Work instruction: Across the entries below, how many lines have the word "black" in them? Respond with only the number.

Start of Given information

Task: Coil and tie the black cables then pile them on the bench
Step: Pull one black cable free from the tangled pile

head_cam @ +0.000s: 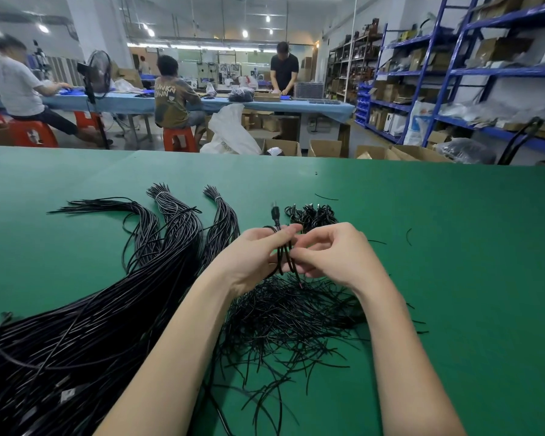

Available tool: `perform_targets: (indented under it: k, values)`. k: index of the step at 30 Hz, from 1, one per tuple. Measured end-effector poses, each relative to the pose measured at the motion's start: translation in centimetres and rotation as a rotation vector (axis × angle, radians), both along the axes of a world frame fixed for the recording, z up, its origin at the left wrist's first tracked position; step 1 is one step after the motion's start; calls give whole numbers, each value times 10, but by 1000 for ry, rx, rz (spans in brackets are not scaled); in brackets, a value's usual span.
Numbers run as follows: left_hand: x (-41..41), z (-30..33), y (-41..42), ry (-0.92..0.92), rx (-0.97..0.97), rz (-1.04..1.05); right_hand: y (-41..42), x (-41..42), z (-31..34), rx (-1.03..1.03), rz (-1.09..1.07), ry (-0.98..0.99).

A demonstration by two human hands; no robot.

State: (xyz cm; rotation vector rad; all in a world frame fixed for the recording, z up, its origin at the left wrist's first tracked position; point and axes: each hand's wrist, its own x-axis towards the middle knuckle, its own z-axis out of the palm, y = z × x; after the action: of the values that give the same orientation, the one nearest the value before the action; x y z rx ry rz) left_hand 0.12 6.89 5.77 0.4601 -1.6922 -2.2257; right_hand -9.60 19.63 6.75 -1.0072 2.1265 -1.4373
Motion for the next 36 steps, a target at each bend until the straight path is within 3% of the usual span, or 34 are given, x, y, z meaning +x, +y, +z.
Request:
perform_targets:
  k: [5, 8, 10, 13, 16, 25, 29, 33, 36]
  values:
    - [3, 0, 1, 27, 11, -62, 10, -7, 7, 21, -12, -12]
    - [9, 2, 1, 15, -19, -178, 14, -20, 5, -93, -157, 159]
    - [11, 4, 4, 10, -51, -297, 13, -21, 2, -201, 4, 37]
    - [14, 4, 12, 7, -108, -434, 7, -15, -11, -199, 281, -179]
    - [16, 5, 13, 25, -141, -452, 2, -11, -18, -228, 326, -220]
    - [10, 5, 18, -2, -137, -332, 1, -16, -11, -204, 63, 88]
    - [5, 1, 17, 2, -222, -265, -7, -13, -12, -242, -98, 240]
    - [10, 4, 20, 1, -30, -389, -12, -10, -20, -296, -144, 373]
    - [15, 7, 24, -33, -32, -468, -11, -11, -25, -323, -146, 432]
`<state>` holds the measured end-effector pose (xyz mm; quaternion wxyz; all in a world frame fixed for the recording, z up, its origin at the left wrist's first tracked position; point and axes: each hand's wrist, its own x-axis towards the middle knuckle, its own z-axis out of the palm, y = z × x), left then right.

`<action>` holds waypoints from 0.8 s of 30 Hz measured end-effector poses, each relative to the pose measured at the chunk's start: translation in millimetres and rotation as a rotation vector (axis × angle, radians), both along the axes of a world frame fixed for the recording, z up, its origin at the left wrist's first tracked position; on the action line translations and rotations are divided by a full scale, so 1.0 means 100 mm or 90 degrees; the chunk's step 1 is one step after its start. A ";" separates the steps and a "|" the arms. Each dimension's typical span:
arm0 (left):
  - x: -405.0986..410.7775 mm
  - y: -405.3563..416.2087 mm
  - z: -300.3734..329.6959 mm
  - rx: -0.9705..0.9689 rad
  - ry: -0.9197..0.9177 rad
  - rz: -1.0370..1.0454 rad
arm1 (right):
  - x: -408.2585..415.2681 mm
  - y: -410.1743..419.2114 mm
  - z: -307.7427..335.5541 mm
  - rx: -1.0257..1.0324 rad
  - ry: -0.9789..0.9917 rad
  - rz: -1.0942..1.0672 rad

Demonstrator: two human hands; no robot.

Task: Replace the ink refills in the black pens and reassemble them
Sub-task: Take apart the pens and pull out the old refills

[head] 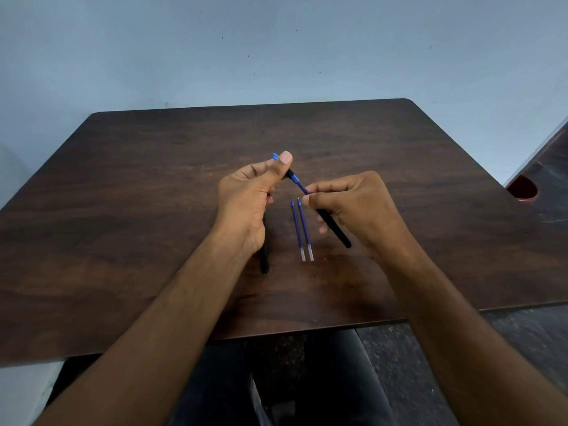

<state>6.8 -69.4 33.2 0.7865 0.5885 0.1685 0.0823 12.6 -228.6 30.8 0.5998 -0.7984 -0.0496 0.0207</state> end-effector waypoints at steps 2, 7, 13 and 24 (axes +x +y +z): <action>0.01 0.01 0.01 -0.007 0.002 0.012 | 0.01 -0.02 -0.02 -0.006 -0.003 0.001; 0.02 0.07 0.06 -0.081 -0.066 0.070 | 0.05 -0.08 -0.02 -0.003 0.007 -0.013; 0.02 0.07 0.02 0.011 -0.037 0.017 | 0.07 -0.13 0.02 0.012 -0.008 -0.041; 0.06 -0.14 0.02 0.288 0.112 -0.250 | 0.16 -0.31 0.11 0.000 -0.048 -0.096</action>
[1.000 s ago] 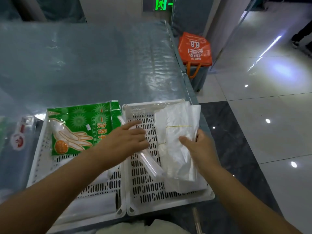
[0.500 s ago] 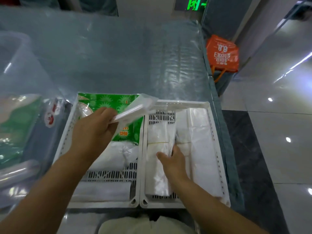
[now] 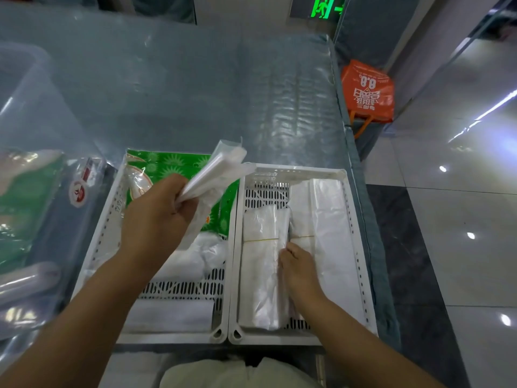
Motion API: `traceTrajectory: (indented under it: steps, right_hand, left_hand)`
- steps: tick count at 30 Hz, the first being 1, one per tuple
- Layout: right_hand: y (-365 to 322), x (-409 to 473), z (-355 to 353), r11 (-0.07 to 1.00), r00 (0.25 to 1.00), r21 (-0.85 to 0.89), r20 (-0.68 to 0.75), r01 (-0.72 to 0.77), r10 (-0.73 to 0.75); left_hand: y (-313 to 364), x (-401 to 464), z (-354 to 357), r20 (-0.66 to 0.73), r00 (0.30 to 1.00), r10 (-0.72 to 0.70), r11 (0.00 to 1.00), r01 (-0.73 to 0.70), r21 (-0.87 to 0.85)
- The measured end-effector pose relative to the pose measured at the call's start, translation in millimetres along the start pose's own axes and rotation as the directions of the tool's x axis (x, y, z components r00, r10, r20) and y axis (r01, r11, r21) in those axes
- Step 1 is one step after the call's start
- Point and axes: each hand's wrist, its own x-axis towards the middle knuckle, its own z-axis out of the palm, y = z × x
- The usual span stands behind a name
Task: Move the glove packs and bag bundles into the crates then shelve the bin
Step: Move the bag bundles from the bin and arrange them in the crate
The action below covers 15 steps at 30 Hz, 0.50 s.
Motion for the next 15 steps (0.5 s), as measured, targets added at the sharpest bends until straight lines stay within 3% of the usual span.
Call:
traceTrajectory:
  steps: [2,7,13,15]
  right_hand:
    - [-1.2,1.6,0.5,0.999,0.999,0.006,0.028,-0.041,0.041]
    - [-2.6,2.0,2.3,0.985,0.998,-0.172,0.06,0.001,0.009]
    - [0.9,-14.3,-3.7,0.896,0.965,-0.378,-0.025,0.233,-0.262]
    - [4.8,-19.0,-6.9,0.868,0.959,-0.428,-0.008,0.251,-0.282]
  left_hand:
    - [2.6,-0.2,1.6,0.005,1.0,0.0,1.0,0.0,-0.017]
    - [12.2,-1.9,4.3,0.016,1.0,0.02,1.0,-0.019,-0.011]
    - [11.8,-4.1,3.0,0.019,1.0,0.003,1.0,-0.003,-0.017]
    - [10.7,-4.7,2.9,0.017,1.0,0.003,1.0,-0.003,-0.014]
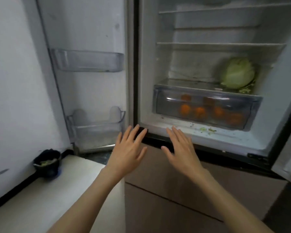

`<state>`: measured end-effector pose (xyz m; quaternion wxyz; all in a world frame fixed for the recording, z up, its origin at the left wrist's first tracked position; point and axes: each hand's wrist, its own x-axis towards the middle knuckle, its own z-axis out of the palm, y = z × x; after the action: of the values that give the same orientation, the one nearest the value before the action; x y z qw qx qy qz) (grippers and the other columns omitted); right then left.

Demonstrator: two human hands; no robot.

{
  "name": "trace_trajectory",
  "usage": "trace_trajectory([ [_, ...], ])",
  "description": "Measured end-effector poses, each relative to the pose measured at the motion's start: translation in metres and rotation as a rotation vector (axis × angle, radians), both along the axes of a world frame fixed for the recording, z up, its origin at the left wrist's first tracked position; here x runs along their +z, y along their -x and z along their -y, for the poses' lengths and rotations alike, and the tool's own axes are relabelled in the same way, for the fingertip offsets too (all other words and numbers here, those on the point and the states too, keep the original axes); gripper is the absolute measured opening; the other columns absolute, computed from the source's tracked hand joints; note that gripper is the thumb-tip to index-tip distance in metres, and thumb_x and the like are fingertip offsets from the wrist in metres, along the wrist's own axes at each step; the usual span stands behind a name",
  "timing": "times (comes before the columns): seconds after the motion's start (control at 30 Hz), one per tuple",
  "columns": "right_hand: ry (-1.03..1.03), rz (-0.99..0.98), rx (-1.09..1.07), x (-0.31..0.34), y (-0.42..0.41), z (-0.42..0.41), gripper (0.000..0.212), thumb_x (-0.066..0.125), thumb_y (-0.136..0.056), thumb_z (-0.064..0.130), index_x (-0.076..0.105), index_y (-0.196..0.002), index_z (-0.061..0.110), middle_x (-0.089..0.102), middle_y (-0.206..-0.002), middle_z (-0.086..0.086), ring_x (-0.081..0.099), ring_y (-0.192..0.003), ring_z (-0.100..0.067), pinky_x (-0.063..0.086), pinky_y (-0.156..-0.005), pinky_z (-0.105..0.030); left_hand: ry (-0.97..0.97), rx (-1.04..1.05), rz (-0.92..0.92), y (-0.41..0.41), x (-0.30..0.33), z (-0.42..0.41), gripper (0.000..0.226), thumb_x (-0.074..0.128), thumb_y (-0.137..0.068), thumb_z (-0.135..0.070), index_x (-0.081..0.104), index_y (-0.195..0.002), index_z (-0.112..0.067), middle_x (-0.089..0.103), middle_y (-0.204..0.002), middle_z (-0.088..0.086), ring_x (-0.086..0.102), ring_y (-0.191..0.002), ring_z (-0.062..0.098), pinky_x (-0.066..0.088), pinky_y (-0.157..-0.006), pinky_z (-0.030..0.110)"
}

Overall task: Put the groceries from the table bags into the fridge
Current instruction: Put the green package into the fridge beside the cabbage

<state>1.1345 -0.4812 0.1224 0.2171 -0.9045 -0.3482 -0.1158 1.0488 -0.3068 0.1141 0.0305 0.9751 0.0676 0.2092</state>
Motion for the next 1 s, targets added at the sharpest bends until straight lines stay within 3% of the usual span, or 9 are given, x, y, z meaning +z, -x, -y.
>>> trace_trajectory([
  [0.2, 0.067, -0.065, 0.254, -0.034, 0.108, -0.109, 0.063, 0.04, -0.096, 0.041, 0.008, -0.149, 0.028, 0.001, -0.158, 0.004, -0.004, -0.146, -0.015, -0.005, -0.116, -0.04, 0.126, 0.227, -0.027, 0.145, -0.042, -0.087, 0.07, 0.012, -0.084, -0.055, 0.027, -0.145, -0.024, 0.025, -0.153, 0.003, 0.018, -0.143, 0.027, 0.017, -0.113, 0.044],
  [0.33, 0.059, -0.092, 0.427, -0.049, 0.195, -0.195, 0.063, 0.038, -0.096, 0.045, 0.009, -0.149, 0.028, 0.004, -0.158, 0.005, -0.001, -0.146, -0.015, -0.002, -0.117, -0.04, 0.185, 0.4, -0.052, 0.252, -0.063, -0.152, 0.075, 0.006, -0.081, -0.059, 0.019, -0.147, -0.025, 0.015, -0.156, 0.0, 0.008, -0.145, 0.023, 0.011, -0.115, 0.043],
  [0.5, 0.044, -0.095, 0.639, -0.059, 0.312, -0.305, 0.062, 0.042, -0.096, 0.04, 0.015, -0.148, 0.023, 0.011, -0.157, 0.001, 0.004, -0.146, -0.017, 0.001, -0.117, -0.038, 0.207, 0.623, -0.089, 0.388, -0.075, -0.226, 0.059, 0.032, -0.097, -0.044, 0.01, -0.148, -0.024, 0.011, -0.156, 0.002, 0.004, -0.144, 0.023, 0.011, -0.117, 0.043],
  [0.63, 0.05, -0.104, 0.785, -0.065, 0.385, -0.381, 0.062, 0.045, -0.095, 0.04, 0.02, -0.148, 0.02, 0.017, -0.156, -0.002, 0.01, -0.145, -0.021, 0.01, -0.118, -0.044, 0.24, 0.801, -0.055, 0.479, -0.076, -0.278, 0.058, 0.033, -0.097, -0.041, 0.011, -0.148, -0.023, 0.007, -0.157, 0.001, 0.0, -0.145, 0.021, 0.006, -0.116, 0.041],
  [1.0, 0.122, -0.209, 1.048, -0.101, 0.512, -0.565, 0.062, 0.044, -0.095, 0.04, 0.015, -0.148, 0.025, 0.016, -0.156, 0.0, 0.012, -0.144, -0.019, 0.006, -0.117, -0.043, 0.446, 1.123, -0.068, 0.617, -0.111, -0.397, 0.057, 0.032, -0.098, -0.042, 0.009, -0.148, -0.028, 0.001, -0.158, -0.003, -0.008, -0.145, 0.018, 0.003, -0.118, 0.043],
])
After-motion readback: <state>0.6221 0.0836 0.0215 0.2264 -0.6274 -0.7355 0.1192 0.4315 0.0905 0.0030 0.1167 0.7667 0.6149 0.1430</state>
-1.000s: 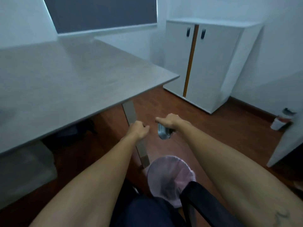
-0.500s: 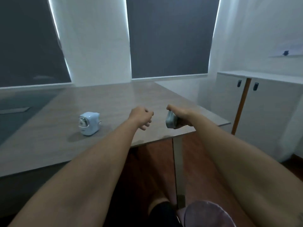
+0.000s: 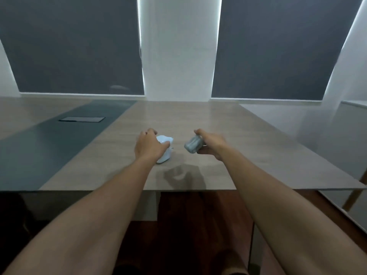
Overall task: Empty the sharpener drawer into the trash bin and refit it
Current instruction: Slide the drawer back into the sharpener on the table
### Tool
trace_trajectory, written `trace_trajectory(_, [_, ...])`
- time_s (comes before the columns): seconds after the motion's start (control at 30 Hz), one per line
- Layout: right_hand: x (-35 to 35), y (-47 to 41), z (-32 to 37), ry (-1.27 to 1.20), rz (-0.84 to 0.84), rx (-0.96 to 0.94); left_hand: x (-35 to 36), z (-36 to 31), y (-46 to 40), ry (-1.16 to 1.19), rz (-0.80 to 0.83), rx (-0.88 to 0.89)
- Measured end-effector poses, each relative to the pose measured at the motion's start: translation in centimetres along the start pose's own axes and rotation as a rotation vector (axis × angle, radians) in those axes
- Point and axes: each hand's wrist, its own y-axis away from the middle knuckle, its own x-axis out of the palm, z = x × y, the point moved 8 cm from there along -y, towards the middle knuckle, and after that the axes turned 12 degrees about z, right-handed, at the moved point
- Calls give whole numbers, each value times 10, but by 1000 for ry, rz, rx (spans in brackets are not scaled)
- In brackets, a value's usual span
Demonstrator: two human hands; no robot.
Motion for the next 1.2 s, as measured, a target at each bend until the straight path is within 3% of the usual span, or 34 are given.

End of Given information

Task solution: 3